A Free Lunch From ANN: Towards Efficient, Accurate Spiking Neural
Networks Calibration
- URL: http://arxiv.org/abs/2106.06984v1
- Date: Sun, 13 Jun 2021 13:20:12 GMT
- Title: A Free Lunch From ANN: Towards Efficient, Accurate Spiking Neural
Networks Calibration
- Authors: Yuhang Li, Shikuang Deng, Xin Dong, Ruihao Gong, Shi Gu
- Abstract summary: Spiking Neural Network (SNN) has been recognized as one of the next generation of neural networks.
We show that a proper way to calibrate the parameters during the conversion of ANN to SNN can bring significant improvements.
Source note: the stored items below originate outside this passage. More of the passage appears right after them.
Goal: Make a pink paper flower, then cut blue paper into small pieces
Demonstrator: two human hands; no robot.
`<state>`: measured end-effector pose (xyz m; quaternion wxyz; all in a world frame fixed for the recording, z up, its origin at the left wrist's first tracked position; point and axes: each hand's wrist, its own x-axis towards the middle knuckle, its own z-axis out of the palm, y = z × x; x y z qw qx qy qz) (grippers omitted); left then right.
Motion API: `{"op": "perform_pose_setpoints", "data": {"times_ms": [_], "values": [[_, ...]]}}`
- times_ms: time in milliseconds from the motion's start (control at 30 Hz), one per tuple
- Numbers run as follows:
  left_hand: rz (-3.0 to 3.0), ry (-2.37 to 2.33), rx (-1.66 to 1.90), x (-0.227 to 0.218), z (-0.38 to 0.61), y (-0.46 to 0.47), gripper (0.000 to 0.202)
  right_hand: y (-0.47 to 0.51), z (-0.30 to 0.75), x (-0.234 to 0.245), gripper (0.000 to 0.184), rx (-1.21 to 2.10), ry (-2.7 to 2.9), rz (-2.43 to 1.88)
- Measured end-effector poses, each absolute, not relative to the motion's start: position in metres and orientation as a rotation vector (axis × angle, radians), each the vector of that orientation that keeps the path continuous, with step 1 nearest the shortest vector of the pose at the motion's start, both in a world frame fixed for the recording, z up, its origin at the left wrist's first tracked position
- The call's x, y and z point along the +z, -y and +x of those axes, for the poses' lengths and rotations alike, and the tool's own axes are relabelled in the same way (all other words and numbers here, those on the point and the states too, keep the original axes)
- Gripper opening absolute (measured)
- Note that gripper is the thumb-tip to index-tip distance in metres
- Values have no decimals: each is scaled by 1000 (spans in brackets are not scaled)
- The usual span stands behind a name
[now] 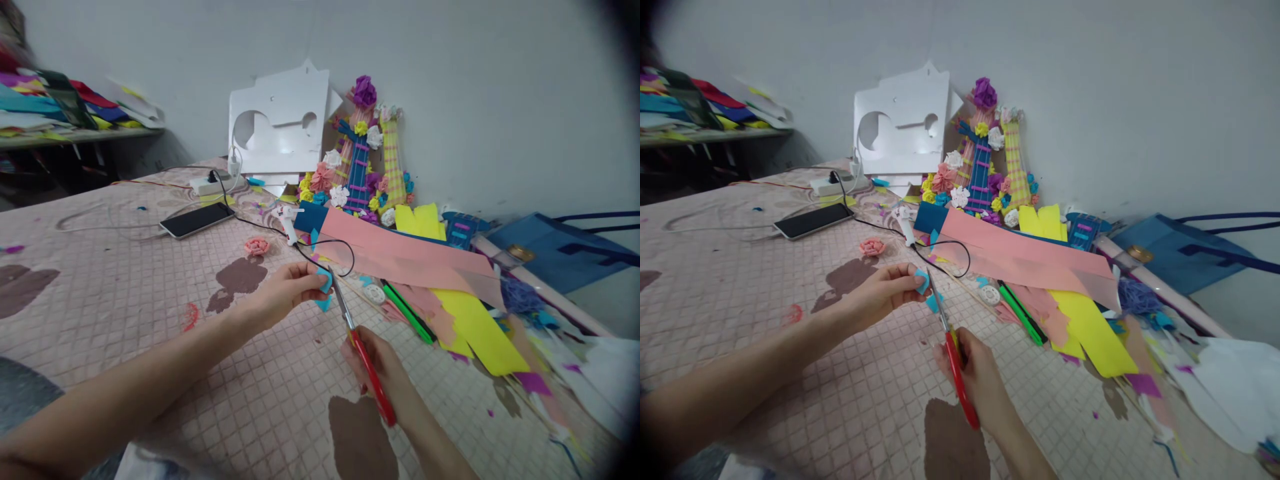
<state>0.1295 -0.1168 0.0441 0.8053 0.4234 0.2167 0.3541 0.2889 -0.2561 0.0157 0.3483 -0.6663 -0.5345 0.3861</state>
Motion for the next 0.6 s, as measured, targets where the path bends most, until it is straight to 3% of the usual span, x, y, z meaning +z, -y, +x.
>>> {"op": "perform_pose_setpoints", "data": {"times_ms": [167,600], "values": [[941,-454,747,43,129,116,23,258,291,17,26,1122,1377,-1674],[908,-498,768,38,132,118,27,256,289,14,30,1075,1371,-1709]]}}
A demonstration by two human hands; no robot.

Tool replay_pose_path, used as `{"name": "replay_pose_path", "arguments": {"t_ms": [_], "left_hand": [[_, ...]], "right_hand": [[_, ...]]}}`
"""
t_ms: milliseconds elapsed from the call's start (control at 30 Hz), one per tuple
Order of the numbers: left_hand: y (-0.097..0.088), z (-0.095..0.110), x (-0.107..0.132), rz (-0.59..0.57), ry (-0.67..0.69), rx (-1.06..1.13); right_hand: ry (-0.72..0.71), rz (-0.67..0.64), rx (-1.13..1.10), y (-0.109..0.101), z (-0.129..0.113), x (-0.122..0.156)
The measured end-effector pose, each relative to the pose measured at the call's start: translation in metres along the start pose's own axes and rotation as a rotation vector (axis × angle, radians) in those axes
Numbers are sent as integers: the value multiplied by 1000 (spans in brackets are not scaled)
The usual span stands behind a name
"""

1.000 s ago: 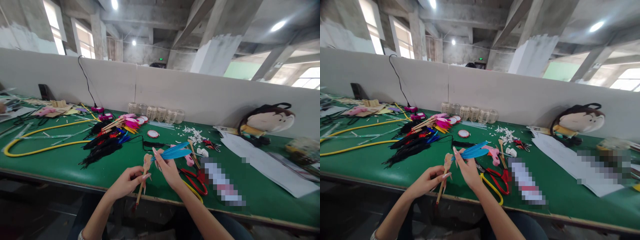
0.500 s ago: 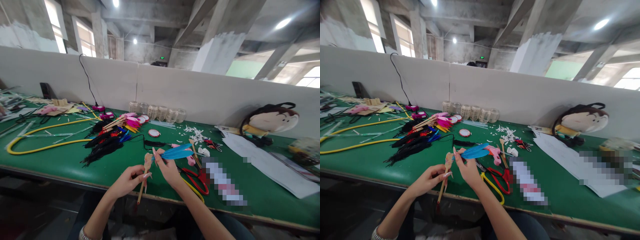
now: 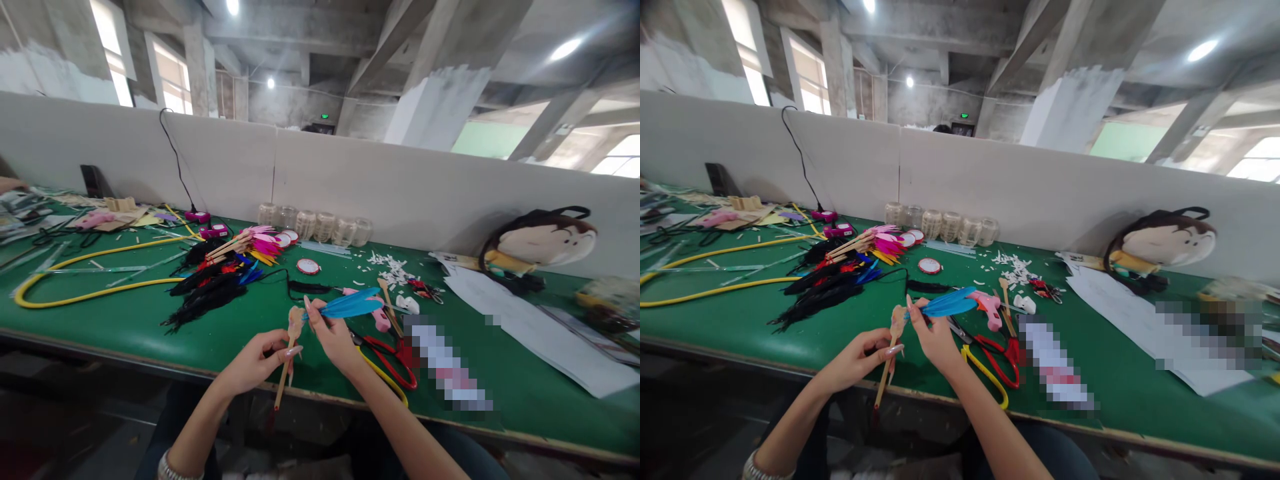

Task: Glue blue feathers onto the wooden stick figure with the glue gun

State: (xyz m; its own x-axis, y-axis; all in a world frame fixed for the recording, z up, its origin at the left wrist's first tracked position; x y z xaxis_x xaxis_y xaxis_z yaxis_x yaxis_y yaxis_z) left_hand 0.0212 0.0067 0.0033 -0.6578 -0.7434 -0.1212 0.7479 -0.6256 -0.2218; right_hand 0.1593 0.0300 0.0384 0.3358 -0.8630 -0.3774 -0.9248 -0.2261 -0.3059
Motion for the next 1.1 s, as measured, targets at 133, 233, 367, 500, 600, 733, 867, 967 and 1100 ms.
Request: {"name": "replay_pose_path", "arguments": {"t_ms": [133,233,367,500,600,733,867,967,1100], "left_hand": [[0,-2,0,-10,0,9],[0,-1,0,-16,-4,12],[0,1,0,-10,-10,-1],[1,0,-1,-15,-5,14],[2,0,-2,-36,0,26],[2,2,-1,-43,4,24],[2,1,-1,-51,-7,46],[3,0,-1,-54,-9,73],[3,3,-1,-52,-18,92]], "right_hand": [[20,8,-38,2,6,0],[23,12,-49,2,8,1],[42,1,-67,1,8,1],[43,25,13,-2,4,1],[70,49,11,-3,5,0],[91,53,-79,-1,6,1],[95,52,-64,0,6,3],[101,44,-57,1,6,5],[98,21,-23,3,5,5]]}}
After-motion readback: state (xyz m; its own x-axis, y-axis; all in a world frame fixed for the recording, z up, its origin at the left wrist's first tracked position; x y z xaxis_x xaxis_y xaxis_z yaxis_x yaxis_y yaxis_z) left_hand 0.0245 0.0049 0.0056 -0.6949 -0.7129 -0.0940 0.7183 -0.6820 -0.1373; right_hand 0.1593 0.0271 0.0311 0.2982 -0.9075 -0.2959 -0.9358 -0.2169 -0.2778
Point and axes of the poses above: each hand's wrist, its own x-axis away from the middle knuckle, its own y-axis out of the palm, z = x × y, the point moved 3 cm from there along -x, towards the middle knuckle, and after that the axes turned 9 degrees about -z, right-handed, at the moved point
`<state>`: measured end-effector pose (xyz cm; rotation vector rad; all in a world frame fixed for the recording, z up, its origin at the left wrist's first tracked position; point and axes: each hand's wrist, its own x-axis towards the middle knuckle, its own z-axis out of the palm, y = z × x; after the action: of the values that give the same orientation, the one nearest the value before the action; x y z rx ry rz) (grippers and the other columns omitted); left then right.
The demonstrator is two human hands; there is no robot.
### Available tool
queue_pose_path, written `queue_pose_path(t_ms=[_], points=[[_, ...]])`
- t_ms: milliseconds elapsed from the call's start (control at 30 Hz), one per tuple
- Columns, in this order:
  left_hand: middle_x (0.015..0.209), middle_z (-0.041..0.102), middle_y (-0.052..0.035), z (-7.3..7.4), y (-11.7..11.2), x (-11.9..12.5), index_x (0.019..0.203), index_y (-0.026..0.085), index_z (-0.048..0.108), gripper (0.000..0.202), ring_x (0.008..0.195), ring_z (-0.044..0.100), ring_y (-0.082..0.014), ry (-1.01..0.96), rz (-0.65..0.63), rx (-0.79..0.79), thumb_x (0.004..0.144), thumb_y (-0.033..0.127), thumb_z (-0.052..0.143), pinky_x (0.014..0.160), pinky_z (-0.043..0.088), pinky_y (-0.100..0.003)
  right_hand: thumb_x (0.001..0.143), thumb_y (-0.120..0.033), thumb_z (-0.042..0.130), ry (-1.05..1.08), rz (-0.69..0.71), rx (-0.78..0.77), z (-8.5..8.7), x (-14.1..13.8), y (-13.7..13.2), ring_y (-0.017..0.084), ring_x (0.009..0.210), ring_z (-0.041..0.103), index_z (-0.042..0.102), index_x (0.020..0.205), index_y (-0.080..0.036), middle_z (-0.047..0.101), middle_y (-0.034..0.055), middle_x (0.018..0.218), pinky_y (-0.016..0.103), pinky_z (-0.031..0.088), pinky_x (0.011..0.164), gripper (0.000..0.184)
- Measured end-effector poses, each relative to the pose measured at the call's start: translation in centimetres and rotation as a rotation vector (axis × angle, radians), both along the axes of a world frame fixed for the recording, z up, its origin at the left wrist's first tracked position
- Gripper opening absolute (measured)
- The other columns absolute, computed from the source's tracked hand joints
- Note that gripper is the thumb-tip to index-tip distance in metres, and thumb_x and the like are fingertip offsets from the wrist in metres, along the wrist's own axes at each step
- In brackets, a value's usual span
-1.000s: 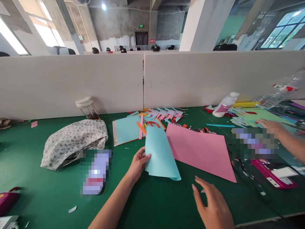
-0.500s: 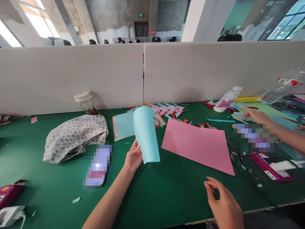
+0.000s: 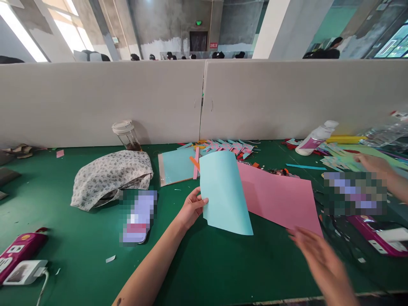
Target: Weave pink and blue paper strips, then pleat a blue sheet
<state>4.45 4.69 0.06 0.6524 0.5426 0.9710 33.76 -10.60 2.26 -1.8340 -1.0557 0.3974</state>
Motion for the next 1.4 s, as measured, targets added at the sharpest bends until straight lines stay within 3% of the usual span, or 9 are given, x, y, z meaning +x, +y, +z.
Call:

- Score: 11.014383784032084
- License: http://creativecommons.org/licenses/by-nc-nd/4.0/
- Abstract: Spiking Neural Network (SNN) has been recognized as one of the next
generation of neural networks. Conventionally, SNN can be converted from a
pre-trained ANN by only replacing the ReLU activation to spike activation while
keeping the parameters intact. Perhaps surprisingly, in this work we show that
a proper way to calibrate the parameters during the conversion of ANN to SNN
can bring significant improvements. We introduce SNN Calibration, a cheap but
extraordinarily effective method by leveraging the knowledge within a
pre-trained Artificial Neural Network (ANN). Starting by analyzing the
conversion error and its propagation through layers theoretically, we propose
the calibration algorithm that can correct the error layer-by-layer. The
calibration only takes a handful number of training data and several minutes to
finish. Moreover, our calibration algorithm can produce SNN with
state-of-the-art architecture on the large-scale ImageNet dataset, including
MobileNet and RegNet. Extensive experiments demonstrate the effectiveness and
efficiency of our algorithm. For example, our advanced pipeline can increase up
to 69% top-1 accuracy when converting MobileNet on ImageNet compared to
baselines. Codes are released at https://github.com/yhhhli/SNN_Calibration.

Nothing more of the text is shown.